Please restate, word for word, the lines below that begin at the one with "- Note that" and end at the one with "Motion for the". Leave out all other lines.
*** Supplied information Section Begins ***
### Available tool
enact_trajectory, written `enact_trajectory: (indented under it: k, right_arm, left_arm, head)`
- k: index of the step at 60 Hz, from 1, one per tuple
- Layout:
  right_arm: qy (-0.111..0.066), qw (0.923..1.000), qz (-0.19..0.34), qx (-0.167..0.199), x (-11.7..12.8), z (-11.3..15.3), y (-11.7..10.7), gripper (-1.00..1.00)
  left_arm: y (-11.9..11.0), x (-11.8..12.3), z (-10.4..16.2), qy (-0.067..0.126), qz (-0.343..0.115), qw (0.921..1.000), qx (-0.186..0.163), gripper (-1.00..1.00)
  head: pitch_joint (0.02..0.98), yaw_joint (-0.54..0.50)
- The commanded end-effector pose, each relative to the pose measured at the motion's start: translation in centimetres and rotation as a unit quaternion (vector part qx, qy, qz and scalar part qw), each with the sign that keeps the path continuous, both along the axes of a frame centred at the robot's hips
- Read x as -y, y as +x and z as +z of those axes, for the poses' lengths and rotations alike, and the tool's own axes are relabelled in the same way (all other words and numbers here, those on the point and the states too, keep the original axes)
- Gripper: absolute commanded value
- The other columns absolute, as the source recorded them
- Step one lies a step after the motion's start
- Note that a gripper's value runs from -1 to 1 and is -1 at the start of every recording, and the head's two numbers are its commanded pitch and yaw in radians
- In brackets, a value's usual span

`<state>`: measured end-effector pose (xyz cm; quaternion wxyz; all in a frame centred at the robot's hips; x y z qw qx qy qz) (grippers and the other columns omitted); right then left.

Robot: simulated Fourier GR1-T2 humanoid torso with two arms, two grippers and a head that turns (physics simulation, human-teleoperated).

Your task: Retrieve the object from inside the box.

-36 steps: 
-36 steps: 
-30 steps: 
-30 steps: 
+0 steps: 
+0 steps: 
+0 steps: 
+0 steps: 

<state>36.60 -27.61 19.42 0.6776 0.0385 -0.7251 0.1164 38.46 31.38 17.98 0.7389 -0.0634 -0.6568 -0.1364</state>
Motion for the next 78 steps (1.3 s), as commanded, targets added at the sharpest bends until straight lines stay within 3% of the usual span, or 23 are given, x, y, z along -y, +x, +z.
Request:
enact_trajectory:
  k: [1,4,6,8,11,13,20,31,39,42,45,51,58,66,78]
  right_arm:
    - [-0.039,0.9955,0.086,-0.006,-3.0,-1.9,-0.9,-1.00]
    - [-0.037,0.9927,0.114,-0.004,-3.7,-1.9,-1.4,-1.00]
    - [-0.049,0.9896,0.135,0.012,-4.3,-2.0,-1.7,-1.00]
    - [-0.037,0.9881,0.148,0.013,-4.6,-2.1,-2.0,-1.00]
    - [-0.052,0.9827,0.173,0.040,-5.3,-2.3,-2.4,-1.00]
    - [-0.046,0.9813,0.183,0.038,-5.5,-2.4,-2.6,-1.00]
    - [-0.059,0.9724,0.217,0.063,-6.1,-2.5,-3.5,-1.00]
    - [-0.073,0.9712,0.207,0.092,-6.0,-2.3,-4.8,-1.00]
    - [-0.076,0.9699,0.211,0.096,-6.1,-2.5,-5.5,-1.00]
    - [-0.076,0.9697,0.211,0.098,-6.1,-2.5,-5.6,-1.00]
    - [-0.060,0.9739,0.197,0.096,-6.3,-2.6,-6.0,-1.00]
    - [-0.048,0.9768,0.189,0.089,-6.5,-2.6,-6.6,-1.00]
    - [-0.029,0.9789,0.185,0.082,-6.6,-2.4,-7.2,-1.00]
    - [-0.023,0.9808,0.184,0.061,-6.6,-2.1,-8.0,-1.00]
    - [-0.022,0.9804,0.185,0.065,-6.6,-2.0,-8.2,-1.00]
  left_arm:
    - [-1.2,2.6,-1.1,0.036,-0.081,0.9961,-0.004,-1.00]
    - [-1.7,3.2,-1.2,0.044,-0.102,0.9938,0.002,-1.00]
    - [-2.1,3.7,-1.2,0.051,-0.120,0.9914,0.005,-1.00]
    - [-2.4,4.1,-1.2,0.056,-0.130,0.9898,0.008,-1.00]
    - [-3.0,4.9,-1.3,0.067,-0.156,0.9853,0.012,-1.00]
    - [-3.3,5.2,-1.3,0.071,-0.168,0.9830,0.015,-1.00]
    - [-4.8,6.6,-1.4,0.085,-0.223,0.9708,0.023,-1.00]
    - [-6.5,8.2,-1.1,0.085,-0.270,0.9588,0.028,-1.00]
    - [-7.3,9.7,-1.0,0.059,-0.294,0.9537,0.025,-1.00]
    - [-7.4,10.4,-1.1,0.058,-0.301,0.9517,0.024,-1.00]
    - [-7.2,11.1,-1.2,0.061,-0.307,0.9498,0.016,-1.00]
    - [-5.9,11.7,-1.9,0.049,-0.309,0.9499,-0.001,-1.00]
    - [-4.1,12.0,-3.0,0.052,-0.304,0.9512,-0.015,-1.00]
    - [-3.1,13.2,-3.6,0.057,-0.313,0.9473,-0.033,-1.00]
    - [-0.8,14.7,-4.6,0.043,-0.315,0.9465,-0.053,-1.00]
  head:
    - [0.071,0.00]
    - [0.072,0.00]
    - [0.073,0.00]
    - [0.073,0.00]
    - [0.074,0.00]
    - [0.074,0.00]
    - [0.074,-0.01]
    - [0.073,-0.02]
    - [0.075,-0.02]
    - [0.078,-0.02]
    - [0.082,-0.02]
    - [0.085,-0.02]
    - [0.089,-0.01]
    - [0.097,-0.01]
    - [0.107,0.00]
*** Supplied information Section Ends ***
● **Result**:
- Note that a gripper's value runs from -1 to 1 and is -1 at the start of every recording, and the head's two numbers are its commanded pitch and yaw in radians
- In brackets, a value's usual span

`<state>`: measured end-effector pose (xyz cm; quaternion wxyz; all in a frame centred at the robot's hips; x y z qw qx qy qz) (grippers and the other columns omitted); right then left.

Robot: simulated Fourier GR1-T2 humanoid torso with two arms, two grippers and a head that turns (physics simulation, human-teleoperated).

Your task: Retrieve the object from inside the box.

-36 steps: 
-36 steps: 
-30 steps: 
-30 steps: 
+0 steps: 
+0 steps: 
+0 steps: 
+0 steps: 

<state>36.60 -27.61 19.42 0.6776 0.0385 -0.7251 0.1164 38.46 31.38 17.98 0.7389 -0.0634 -0.6568 -0.1364</state>
Motion for the next 78 steps (1.3 s), as commanded, targets added at the sharpest bends until straight lines stay within 3% of the usual span, or 23 are given, x, y, z along -y, +x, +z.

Work on this exercise has concluded.